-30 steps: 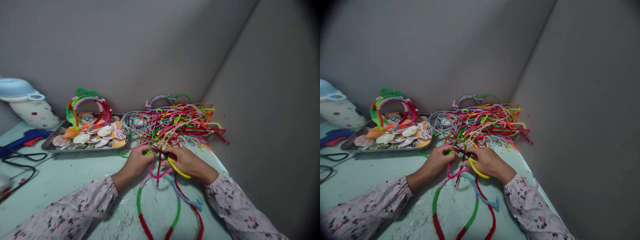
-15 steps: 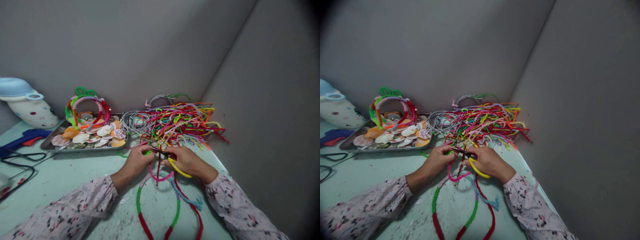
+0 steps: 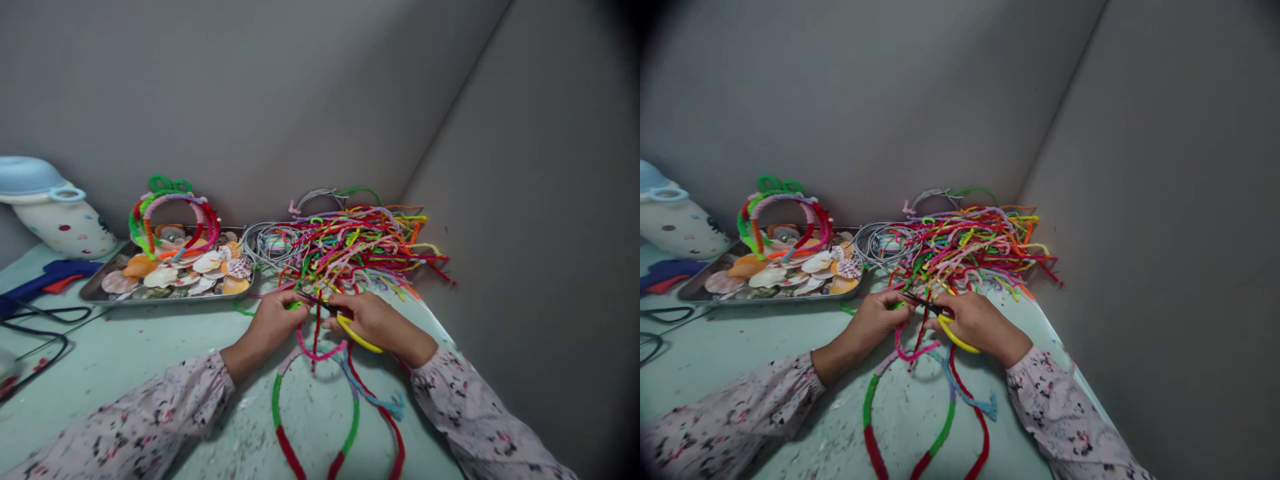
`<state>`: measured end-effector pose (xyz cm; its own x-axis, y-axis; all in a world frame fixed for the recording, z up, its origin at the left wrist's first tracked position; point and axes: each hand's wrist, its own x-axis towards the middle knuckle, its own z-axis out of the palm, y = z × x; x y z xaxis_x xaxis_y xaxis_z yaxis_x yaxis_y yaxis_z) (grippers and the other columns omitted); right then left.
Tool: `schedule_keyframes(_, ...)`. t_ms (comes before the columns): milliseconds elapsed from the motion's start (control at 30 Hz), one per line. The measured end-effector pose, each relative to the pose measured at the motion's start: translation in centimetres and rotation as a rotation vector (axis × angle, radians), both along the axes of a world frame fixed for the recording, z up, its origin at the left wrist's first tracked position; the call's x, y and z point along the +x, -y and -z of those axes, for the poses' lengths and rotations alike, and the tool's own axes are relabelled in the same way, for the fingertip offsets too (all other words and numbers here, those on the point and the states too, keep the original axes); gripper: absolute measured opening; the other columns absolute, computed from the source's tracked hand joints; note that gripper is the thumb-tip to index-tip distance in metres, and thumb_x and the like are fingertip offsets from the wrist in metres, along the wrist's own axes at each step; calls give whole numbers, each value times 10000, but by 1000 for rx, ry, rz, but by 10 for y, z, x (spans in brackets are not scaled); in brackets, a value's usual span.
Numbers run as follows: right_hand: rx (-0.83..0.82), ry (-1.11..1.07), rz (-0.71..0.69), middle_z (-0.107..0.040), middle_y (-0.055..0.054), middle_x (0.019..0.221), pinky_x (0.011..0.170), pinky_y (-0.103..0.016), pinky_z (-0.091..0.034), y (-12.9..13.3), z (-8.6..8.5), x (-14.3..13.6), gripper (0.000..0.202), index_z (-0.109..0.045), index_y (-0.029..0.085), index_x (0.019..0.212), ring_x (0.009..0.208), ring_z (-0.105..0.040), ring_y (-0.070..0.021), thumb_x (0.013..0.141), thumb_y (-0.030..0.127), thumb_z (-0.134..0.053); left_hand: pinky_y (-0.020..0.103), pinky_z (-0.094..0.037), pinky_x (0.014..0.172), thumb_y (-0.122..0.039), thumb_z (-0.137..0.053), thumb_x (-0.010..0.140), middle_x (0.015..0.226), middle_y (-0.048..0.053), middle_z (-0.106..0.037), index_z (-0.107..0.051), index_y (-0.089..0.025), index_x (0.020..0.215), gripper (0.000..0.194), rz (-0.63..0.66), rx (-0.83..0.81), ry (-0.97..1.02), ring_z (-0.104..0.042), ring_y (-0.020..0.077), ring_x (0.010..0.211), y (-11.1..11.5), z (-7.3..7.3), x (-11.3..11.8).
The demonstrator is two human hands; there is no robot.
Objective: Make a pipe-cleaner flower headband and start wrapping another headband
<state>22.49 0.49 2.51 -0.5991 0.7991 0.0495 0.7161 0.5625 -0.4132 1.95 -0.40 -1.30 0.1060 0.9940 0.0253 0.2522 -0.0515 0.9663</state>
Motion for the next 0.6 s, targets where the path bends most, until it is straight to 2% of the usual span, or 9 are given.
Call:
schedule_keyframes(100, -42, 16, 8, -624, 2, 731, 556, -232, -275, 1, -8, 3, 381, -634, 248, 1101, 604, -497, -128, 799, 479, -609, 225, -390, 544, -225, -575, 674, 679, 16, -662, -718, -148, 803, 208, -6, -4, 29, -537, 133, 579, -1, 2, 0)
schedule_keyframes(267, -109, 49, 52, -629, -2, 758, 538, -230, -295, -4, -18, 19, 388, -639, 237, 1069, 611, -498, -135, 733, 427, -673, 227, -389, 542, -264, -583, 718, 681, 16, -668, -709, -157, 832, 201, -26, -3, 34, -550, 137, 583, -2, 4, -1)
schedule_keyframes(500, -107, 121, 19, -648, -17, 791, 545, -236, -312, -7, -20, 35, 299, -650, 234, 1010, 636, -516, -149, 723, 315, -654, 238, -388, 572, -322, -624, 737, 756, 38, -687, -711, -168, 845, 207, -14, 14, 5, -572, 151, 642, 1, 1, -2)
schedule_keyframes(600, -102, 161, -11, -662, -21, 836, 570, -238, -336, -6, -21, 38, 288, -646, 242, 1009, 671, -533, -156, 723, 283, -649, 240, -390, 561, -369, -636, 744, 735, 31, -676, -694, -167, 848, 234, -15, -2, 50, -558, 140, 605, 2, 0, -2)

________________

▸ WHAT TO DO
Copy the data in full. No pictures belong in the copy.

▸ OUTPUT BELOW
-30 steps: 
-15 steps: 
+0 steps: 
`<state>`: measured end-effector pose (xyz cm; its own x-axis, y-axis; all in a world frame fixed for the recording, z up, its origin at the left wrist's first tracked position; point and axes: each hand's wrist, its own x-axis towards the middle knuckle, its own z-axis out of the palm, y = z × x; x y z xaxis_x xaxis_y xaxis_z yaxis_x yaxis_y yaxis_z) (grippers and the other columns omitted); right then left.
Tool: `schedule_keyframes(_, ...)`. t_ms (comes before the columns): milliseconds elapsed from the motion's start (control at 30 Hz), one per line. The measured end-effector pose, each relative to the pose measured at the motion's start: translation in centimetres and rotation as a rotation vector (axis × angle, radians), both along the axes of a world frame fixed for the recording, z up, its origin at the left wrist's first tracked position; the call's x, y and z point along the +x, -y and -z of those axes, for the poses' lengths and rotations alike, and the tool's own axes are relabelled in the same way, for the fingertip offsets too (all other words and numbers here, those on the point and the states too, keep the original axes); gripper: absolute measured opening; the other columns absolute, computed from the source's tracked hand joints; note that gripper is the thumb-tip to index-tip distance in metres, and thumb_x and the like are fingertip offsets from the wrist in metres, along the wrist's own axes at each step; calls give whole numbers, each value times 10000, but by 1000 for rx, ry, rz, but by 10 for y, z, x (spans in brackets are not scaled); in brackets, a value's usual span.
Numbers run as follows: right_hand: rx (-0.83..0.82), ry (-1.11..1.07), rz (-0.71..0.69), middle_z (-0.107..0.040), middle_y (-0.055..0.054), middle_x (0.019..0.221), pinky_x (0.011..0.170), pinky_y (-0.103..0.016), pinky_z (-0.091..0.034), y (-12.9..13.3), z (-8.6..8.5), x (-14.3..13.6), gripper (0.000..0.202), index_z (-0.109..0.045), index_y (-0.029..0.085), index_x (0.019..0.212), ring_x (0.009..0.208), ring_z (-0.105..0.040), ring_y (-0.070..0.021), thumb_x (0.013..0.141), thumb_y (-0.030..0.127), thumb_z (-0.134..0.053); left_hand: pinky_y (-0.020..0.103), pinky_z (-0.094..0.037), pinky_x (0.014..0.172), thumb_y (-0.122..0.039), thumb_z (-0.137..0.053), thumb_x (-0.010..0.140), middle_x (0.015..0.226), middle_y (-0.048..0.053), middle_z (-0.106..0.037), index_z (-0.107..0.051), index_y (-0.089..0.025), index_x (0.020..0.215), gripper (0.000..0.194), rz (-0.63..0.66), rx (-0.83..0.81), ry (-0.97..1.02), ring_z (-0.104..0.042), ring_y (-0.020..0.077), ring_x (0.010..0.211), y (-11.1..11.5), z (-7.3..7.3), x (-11.3..11.8).
The demonstrator is two human hands; there is no robot.
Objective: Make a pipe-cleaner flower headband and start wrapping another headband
<state>22.49 0.49 2.51 -0.5991 0.7991 0.0495 0.7161 0.5625 -0.4132 1.95 -0.40 -1.30 0.1060 0.9940 0.0253 0.2522 -0.0515 0.9663</state>
Motion for the next 0.6 s, targets where the path bends most, until it is straight to 2% of the usual span, or 9 are given.
Call:
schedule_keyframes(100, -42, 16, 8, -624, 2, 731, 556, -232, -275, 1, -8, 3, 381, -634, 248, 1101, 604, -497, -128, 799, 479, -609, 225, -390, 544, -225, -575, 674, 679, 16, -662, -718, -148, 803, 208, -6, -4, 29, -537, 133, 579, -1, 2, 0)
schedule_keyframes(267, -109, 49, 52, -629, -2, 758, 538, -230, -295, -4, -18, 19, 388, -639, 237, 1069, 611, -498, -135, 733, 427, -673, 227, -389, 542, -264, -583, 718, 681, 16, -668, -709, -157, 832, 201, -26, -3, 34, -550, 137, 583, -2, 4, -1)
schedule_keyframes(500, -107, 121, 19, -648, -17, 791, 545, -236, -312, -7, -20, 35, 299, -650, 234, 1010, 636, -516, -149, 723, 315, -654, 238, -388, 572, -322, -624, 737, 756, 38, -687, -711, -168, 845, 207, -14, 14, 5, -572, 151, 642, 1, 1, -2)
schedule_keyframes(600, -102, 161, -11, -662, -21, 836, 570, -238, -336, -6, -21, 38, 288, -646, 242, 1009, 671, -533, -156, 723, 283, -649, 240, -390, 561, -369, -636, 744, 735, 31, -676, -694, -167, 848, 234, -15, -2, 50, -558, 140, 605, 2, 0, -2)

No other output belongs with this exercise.